I am a former maths teacher and owner of DoingMaths. I love writing about maths, its applications and fun mathematical facts.
Alan and Brian are two young basketball players competing to have the highest points per game average on their team.
For the first half of the season, Alan has the higher average of 10 points per game compared to Brian's 9 points per game. In the second half of the season, Alan again has the higher average, this time averaging 16 points per game to Brian's 15. Imagine Alan's surprise when he then discovers that it is Brian who has ended up with the highest average for the whole season.

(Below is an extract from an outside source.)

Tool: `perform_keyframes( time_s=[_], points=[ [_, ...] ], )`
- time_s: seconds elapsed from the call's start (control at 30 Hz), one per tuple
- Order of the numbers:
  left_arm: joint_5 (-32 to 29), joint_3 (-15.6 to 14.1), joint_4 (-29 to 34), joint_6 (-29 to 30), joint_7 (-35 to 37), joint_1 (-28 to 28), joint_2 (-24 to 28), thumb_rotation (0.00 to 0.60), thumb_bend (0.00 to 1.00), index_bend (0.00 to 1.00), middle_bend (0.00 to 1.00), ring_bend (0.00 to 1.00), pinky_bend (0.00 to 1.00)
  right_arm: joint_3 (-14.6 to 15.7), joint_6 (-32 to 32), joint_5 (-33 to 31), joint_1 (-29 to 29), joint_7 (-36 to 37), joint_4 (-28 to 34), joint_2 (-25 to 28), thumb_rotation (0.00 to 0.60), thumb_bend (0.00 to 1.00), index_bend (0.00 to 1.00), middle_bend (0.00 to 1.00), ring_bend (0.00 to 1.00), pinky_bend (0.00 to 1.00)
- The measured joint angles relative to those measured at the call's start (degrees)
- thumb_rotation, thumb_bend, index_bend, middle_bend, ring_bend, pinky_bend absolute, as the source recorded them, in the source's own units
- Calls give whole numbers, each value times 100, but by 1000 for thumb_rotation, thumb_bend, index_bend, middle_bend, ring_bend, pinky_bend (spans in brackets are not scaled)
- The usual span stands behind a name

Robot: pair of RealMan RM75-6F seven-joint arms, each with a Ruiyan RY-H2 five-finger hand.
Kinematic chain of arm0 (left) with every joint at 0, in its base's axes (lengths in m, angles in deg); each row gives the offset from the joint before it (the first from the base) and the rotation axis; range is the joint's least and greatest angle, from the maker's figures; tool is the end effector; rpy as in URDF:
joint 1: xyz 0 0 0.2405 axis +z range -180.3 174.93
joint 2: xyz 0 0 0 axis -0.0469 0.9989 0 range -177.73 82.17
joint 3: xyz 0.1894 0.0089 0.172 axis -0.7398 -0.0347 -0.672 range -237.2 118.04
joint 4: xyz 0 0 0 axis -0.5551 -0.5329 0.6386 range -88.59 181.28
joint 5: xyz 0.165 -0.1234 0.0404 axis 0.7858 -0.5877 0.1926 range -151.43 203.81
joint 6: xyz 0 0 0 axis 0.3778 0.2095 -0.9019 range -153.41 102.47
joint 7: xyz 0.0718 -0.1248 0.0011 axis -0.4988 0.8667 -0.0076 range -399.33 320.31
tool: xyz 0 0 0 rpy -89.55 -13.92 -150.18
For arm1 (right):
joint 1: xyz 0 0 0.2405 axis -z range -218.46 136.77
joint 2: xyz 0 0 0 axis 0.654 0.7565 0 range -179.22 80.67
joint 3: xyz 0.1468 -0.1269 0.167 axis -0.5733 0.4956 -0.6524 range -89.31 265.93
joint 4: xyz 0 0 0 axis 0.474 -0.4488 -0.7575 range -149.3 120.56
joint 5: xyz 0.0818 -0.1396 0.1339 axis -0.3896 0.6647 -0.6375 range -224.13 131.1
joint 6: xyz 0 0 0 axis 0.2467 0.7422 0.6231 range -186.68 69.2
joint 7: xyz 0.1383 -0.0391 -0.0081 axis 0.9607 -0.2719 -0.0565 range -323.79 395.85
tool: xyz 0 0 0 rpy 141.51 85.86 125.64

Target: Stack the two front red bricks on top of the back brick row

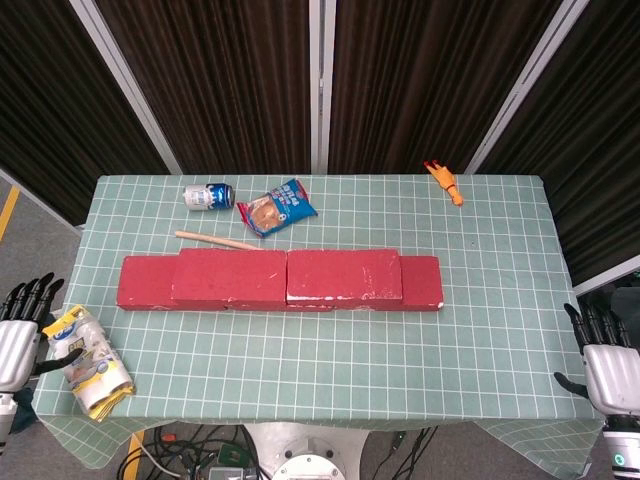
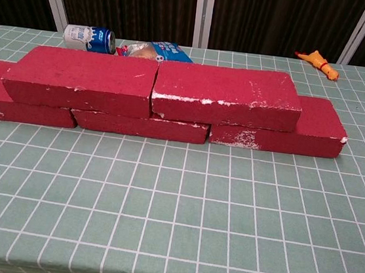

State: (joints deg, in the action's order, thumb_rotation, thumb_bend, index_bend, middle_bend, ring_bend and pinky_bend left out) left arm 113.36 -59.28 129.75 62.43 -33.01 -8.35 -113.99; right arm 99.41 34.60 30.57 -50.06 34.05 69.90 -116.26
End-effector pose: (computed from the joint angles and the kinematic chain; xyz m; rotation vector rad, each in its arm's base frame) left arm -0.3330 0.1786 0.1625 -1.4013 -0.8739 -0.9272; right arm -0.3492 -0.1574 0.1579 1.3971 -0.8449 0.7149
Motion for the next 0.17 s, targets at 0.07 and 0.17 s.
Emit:
perform_keyframes(
  time_s=[0.07,0.17],
  points=[
    [31,-18,-94,13,-100,38,-63,600,68,43,0,0,0,-57,-33,60,113,147,-148,-58,600,0,0,0,0,0],
    [65,-39,-130,-10,-141,60,-98,600,68,43,0,0,0,-131,-89,184,208,209,-245,-99,600,0,0,0,0,0]
  ],
)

How has this happened? How can Brian's average for the season be higher, when it is Alan's averages that were higher in each individual half? The problem comes from trying to average averages.

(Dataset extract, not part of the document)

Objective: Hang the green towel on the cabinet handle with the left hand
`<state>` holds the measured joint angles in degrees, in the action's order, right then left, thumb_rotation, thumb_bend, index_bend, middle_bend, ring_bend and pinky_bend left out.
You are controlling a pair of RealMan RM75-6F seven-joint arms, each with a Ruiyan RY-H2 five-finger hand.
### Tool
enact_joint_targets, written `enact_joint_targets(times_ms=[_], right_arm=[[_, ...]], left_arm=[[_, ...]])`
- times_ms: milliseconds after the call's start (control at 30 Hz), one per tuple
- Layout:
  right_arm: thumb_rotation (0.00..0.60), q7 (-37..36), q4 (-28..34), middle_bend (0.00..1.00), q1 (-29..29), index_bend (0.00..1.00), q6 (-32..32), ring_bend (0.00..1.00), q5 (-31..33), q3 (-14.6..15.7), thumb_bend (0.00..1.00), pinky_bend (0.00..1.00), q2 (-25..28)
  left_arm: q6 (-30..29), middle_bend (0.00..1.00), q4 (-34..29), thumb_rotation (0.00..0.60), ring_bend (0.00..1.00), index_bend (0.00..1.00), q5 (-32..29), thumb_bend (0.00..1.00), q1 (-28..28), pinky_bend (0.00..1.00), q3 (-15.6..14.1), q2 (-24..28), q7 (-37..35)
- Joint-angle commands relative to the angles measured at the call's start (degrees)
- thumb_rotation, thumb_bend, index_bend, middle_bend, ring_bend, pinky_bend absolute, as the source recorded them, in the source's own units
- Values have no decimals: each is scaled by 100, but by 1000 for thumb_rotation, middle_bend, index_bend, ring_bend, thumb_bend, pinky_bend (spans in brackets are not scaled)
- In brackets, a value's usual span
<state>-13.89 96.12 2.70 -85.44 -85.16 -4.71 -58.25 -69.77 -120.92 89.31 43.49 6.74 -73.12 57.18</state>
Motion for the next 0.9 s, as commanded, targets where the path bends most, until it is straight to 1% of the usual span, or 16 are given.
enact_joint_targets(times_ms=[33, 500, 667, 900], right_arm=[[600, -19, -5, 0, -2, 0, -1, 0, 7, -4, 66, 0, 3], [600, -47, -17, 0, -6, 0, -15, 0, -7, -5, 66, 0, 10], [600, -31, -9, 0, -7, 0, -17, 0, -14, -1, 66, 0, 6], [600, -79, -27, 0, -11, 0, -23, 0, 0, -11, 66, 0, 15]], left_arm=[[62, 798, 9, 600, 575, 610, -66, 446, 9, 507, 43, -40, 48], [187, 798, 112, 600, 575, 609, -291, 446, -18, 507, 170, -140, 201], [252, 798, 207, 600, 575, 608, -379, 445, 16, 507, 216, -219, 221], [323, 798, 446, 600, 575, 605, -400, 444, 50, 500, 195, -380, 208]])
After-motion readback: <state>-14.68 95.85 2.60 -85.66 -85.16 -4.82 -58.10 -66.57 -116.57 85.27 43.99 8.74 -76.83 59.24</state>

What Average Are We Using?
Before we start, it will be useful to clarify what we mean when we say 'average'. In this article, we are using the mean average (as opposed to using the median or mode). The mean average of a group of numbers is calculated by adding together the numbers and then dividing by how many numbers there are.
E.g. To calculate the mean average of the group (2, 5, 7, 3, 3) we add together 2 + 5 + 7 + 3 + 3 = 20 and then divide by five as there are five numbers in the group. The mean average = 20 ÷ 5 = 4.
The mean has the effect of sharing the values out and redistributing them evenly, so that if our group of (2, 5, 7, 3, 3) was how many sweets each of five children had, the mean of four would be how many sweets each child would get if they all shared equally.
Why Has Averaging the Averages Not Worked Here?
To work out how this apparent contradiction has happened we should look at the numbers involved and the calculations used.
The table below shows the points scored by each player in each game during the first half of the season.
Points Scored in the First Half of the Season
We can see from the table that Alan scored a total of 80 points across 8 games and so has a mean average of 80 ÷ 8 = 10 points per game.
Brian meanwhile scored 72 points across 8 games and so has a mean average of 72 ÷ 8 = 9 points per game.
So far, so good.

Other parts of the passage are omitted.